In an especially preferred embodiment, a portion of the shifted synthesis gas stream, optionally after removal of contaminants, is used for hydrogen manufacture, such as in a Pressure Swing Adsorption (PSA) step. The proportion of the shifted synthesis gas stream used for hydrogen manufacture will generally be less than 15% by volume, preferably approximately 1-10% by volume. The hydrogen manufactured in this way can then be used as the hydrogen source in hydrocracking of the products of the hydrocarbon synthesis reaction. This arrangement reduces or even eliminates the need for a separate source of hydrogen, e.g. from an external supply, which is otherwise commonly used where available. Thus, the carbonaceous fuel feedstock is able to provide a further reactant required in the overall process of biomass or coal to liquid products conversion, increasing the self-sufficiency of the overall process.

The invention will now be illustrated using the following non-limiting embodiment with reference to the schematic FIGURE.

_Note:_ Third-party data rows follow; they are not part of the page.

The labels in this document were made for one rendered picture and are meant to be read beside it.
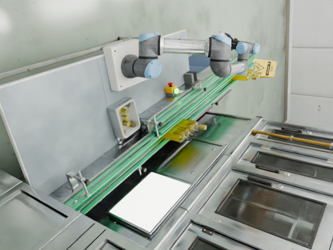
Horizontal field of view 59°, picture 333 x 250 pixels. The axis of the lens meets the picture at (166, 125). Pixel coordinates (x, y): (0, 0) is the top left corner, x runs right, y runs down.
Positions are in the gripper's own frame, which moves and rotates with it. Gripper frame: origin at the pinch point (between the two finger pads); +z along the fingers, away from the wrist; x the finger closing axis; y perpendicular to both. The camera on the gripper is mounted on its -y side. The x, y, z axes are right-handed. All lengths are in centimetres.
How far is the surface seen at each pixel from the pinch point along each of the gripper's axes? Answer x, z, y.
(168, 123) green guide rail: 49, -3, 60
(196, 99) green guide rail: 45.4, 3.7, 17.8
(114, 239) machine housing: 35, -67, 156
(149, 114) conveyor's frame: 42, 6, 69
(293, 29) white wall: 80, 139, -514
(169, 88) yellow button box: 33, 15, 39
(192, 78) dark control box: 31.6, 15.3, 11.1
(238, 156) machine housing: 62, -53, 44
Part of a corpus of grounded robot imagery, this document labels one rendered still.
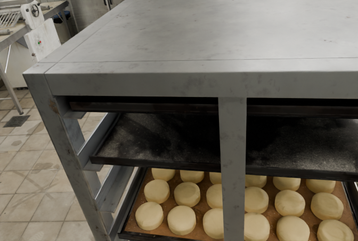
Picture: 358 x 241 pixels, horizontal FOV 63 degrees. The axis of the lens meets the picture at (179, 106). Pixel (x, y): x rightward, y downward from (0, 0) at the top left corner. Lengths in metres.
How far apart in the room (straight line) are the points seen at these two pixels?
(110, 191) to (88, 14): 5.21
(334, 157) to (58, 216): 2.51
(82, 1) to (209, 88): 5.34
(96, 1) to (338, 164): 5.28
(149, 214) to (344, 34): 0.41
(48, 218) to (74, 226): 0.26
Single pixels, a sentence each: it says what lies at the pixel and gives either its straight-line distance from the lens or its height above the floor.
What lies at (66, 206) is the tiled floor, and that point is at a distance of 2.81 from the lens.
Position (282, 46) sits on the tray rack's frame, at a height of 1.82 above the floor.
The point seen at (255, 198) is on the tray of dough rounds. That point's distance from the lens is 0.57.
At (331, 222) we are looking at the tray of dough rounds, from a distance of 0.57.
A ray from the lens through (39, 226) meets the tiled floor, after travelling 2.78.
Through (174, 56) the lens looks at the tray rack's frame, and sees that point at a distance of 0.34.
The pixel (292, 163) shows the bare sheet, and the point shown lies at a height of 1.67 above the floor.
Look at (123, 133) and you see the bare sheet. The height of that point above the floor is 1.67.
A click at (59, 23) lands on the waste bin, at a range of 6.34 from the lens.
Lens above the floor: 1.95
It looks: 32 degrees down
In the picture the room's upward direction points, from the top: 7 degrees counter-clockwise
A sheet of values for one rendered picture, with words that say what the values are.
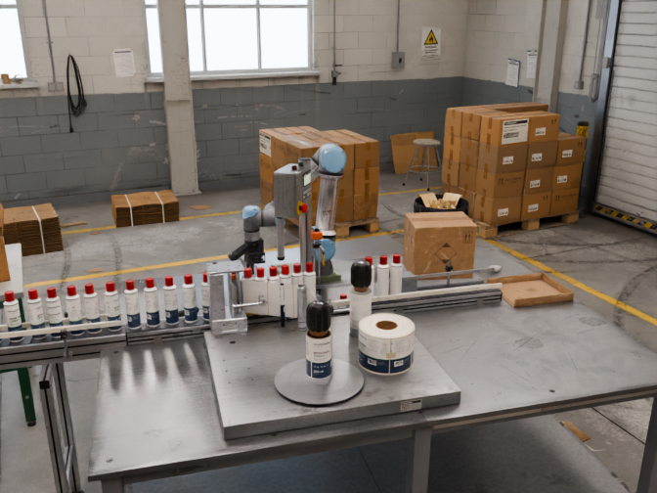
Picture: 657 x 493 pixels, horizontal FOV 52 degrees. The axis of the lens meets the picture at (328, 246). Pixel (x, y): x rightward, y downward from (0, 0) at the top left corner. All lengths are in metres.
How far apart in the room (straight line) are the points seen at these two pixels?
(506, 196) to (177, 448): 4.95
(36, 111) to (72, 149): 0.53
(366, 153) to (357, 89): 2.48
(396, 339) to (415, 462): 0.41
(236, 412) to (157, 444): 0.26
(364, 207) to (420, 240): 3.38
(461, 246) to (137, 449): 1.81
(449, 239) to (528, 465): 1.07
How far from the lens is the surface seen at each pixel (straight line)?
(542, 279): 3.50
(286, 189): 2.74
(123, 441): 2.27
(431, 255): 3.28
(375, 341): 2.38
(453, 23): 9.51
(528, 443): 3.35
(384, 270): 2.93
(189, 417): 2.34
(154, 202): 7.16
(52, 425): 2.87
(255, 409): 2.25
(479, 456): 3.22
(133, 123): 8.06
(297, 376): 2.40
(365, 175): 6.51
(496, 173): 6.46
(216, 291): 2.65
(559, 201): 7.12
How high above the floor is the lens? 2.10
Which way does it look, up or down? 20 degrees down
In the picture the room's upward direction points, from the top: straight up

In the FIGURE, synthesis gas comprising besides the main constituents of CO and H2 also H2S, HCN and COS is led via line 1 to shift reactor 2, where CO is catalytically converted to CO2 in the presence of water. Also, conversion of HCN and COS to respectively NH3 and H2S takes place. The resulting shifted synthesis gas, depleted in HCN and in COS, is optionally washed in scrubber 4 to remove any NH3 formed and led via line 5 to absorber 6. In absorber 6, the synthesis gas depleted in HCN and in COS is contacted with absorbing liquid, thereby transferring H2S and CO2 from the synthesis gas to the absorbing liquid to obtain absorbing liquid rich in H2S and CO2 and semi-purified synthesis gas. The semi-purified synthesis gas leaves absorber 6 via line 7. The absorbing liquid rich in H2S and CO2 is led via line 8 to heater 9, where it is heated. The resulting heated absorbing liquid is de-pressurised in flash vessel 10, thereby obtaining flash gas rich in CO2 and absorbing liquid rich in H2S. The flash gas rich in CO2 is led from vessel 10 via line 11 to be used elsewhere. The absorbing liquid rich in H2S is led via line 12 to regenerator 13, where it is contacting at elevated temperature with a stripping gas, thereby transferring H2S to the stripping gas to obtain regenerated absorbing liquid and stripping gas rich in H2S. The stripping gas rich in H2S is led from regenerator 13 via line 14 to Claus reactor 15. Regenerated absorbing liquid is led back to absorber 6 via line 16. SO2 is supplied to the Claus reactor via line 17. In the Claus reactor, catalytic conversion of H2S and SO2 to elemental sulphur takes place. The elemental sulphur is led from the Claus reactor via line 18. Semi-purified synthesis gas is led from absorber 6 via line 7 to a polishing unit 19, where remaining H2S is converted to elemental sulphur.